Required action -
Show every line of the data where the word "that" can be found.
[Data section — start]
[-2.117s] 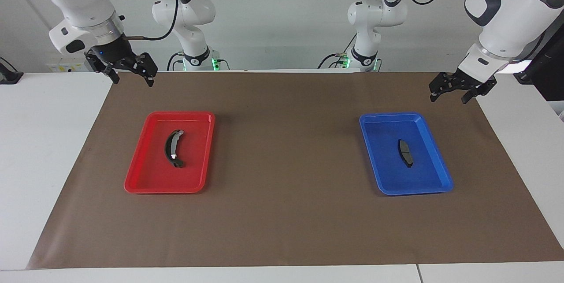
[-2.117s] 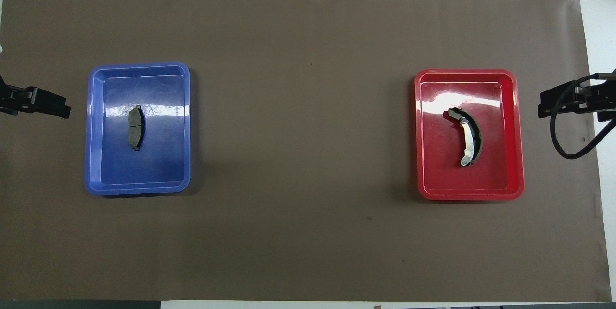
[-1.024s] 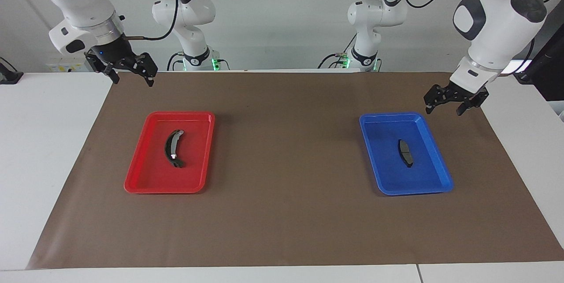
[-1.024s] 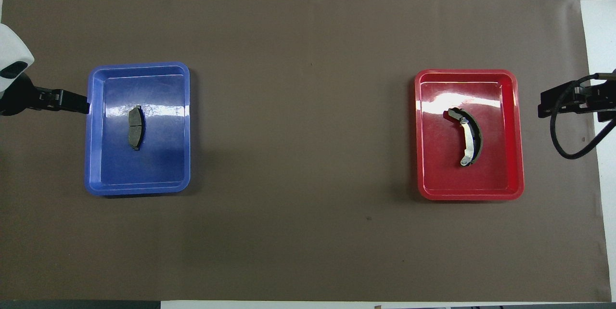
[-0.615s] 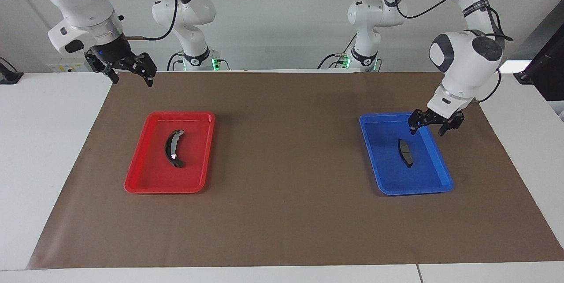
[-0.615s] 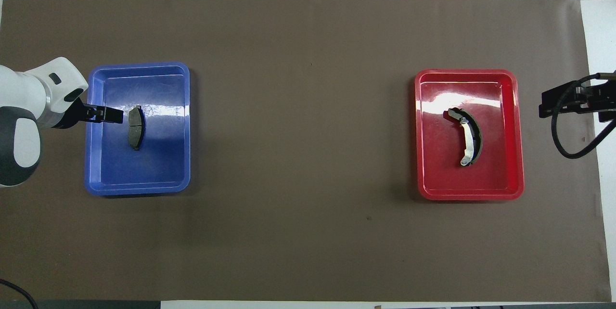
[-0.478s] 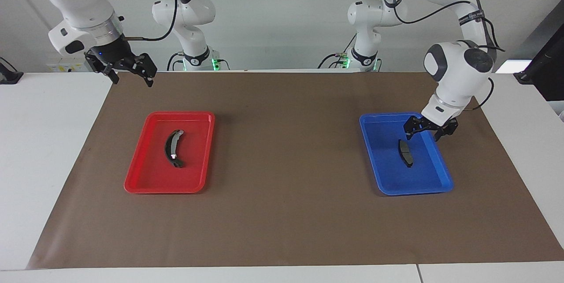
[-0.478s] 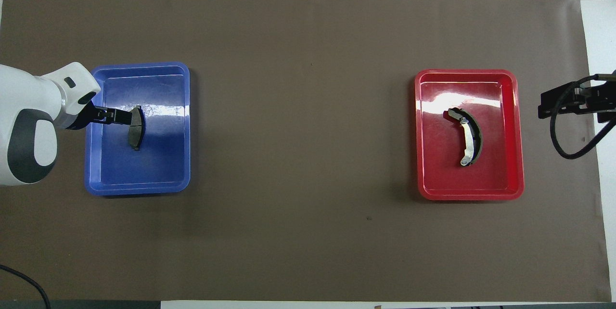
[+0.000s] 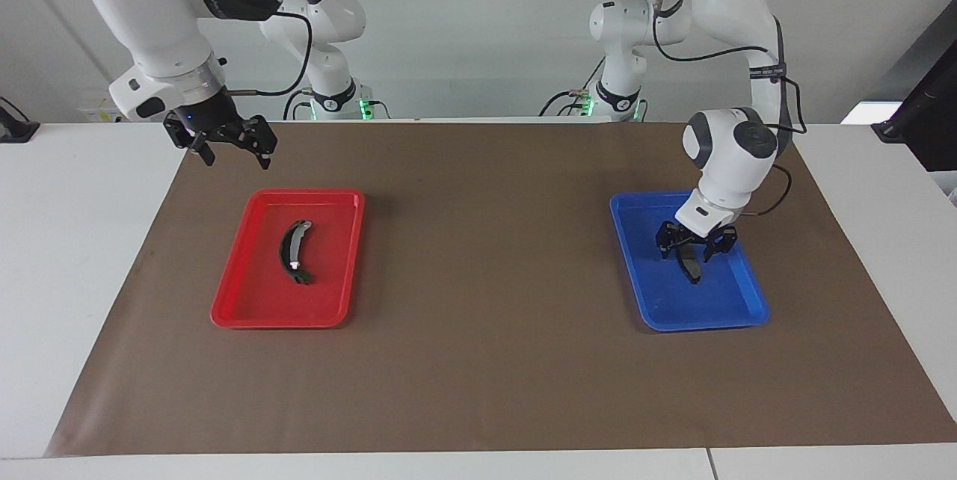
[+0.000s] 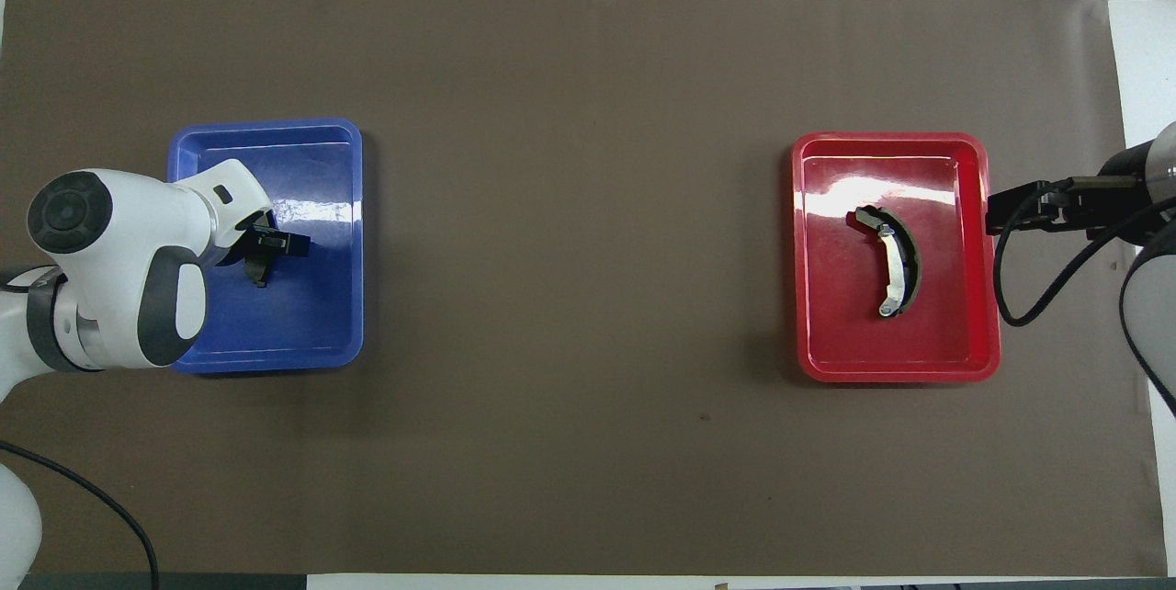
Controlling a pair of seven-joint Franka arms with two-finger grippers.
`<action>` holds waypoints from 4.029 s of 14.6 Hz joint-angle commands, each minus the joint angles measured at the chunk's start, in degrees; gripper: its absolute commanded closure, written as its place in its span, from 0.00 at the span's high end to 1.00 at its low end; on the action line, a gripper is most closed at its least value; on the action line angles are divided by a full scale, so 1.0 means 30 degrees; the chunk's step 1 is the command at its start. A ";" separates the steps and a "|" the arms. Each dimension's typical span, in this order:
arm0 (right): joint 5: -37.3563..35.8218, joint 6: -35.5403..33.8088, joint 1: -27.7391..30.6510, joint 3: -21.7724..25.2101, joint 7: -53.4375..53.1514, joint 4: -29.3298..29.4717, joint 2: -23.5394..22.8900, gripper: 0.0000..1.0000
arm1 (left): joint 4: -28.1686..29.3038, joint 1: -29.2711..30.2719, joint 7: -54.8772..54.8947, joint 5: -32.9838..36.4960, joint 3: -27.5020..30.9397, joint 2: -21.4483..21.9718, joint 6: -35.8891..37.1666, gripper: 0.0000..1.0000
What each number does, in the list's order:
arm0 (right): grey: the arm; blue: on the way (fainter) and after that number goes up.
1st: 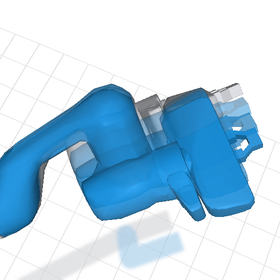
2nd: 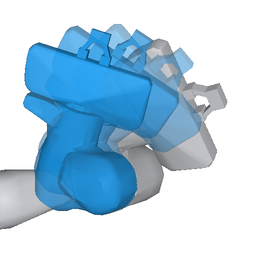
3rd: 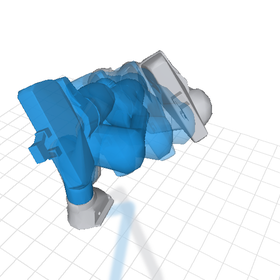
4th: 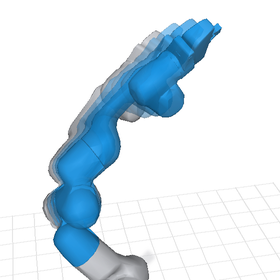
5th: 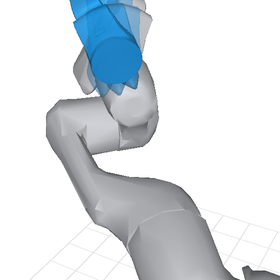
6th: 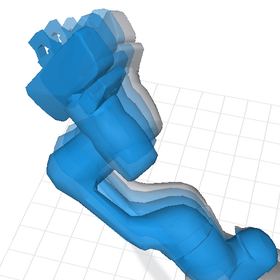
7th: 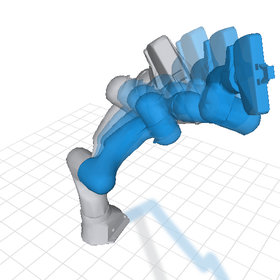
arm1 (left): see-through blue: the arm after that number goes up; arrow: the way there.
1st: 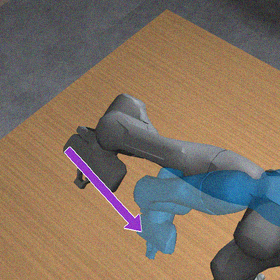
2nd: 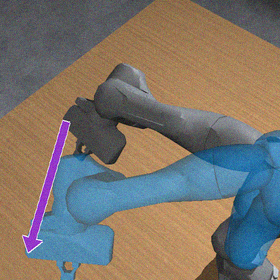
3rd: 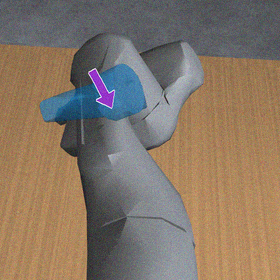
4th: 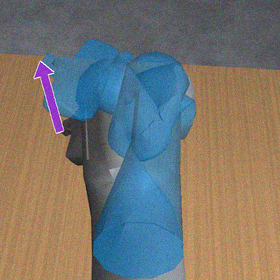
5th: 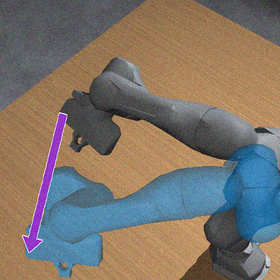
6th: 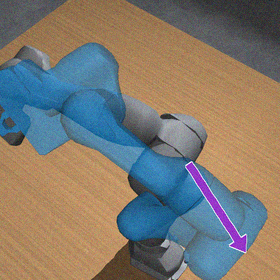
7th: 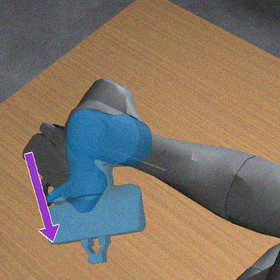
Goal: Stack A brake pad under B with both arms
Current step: 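Lift the small pad with the left gripper while the right gripper reaches the curved pad, then place the small pad mid-table while the right gripper grasps the curved pad, then carry the curved pad toward the small pad while the left gripper returns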
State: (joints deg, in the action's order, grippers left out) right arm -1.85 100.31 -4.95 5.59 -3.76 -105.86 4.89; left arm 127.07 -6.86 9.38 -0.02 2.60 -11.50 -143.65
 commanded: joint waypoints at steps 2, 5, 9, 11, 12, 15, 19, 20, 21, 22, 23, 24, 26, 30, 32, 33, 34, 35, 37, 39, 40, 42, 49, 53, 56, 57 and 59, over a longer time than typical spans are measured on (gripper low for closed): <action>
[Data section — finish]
Response to the task -
arm0 (right): grey: the arm; blue: on the way (fainter) and after that number goes up.
arm1 (left): see-through blue: the arm after that number goes up; arrow: the way there.

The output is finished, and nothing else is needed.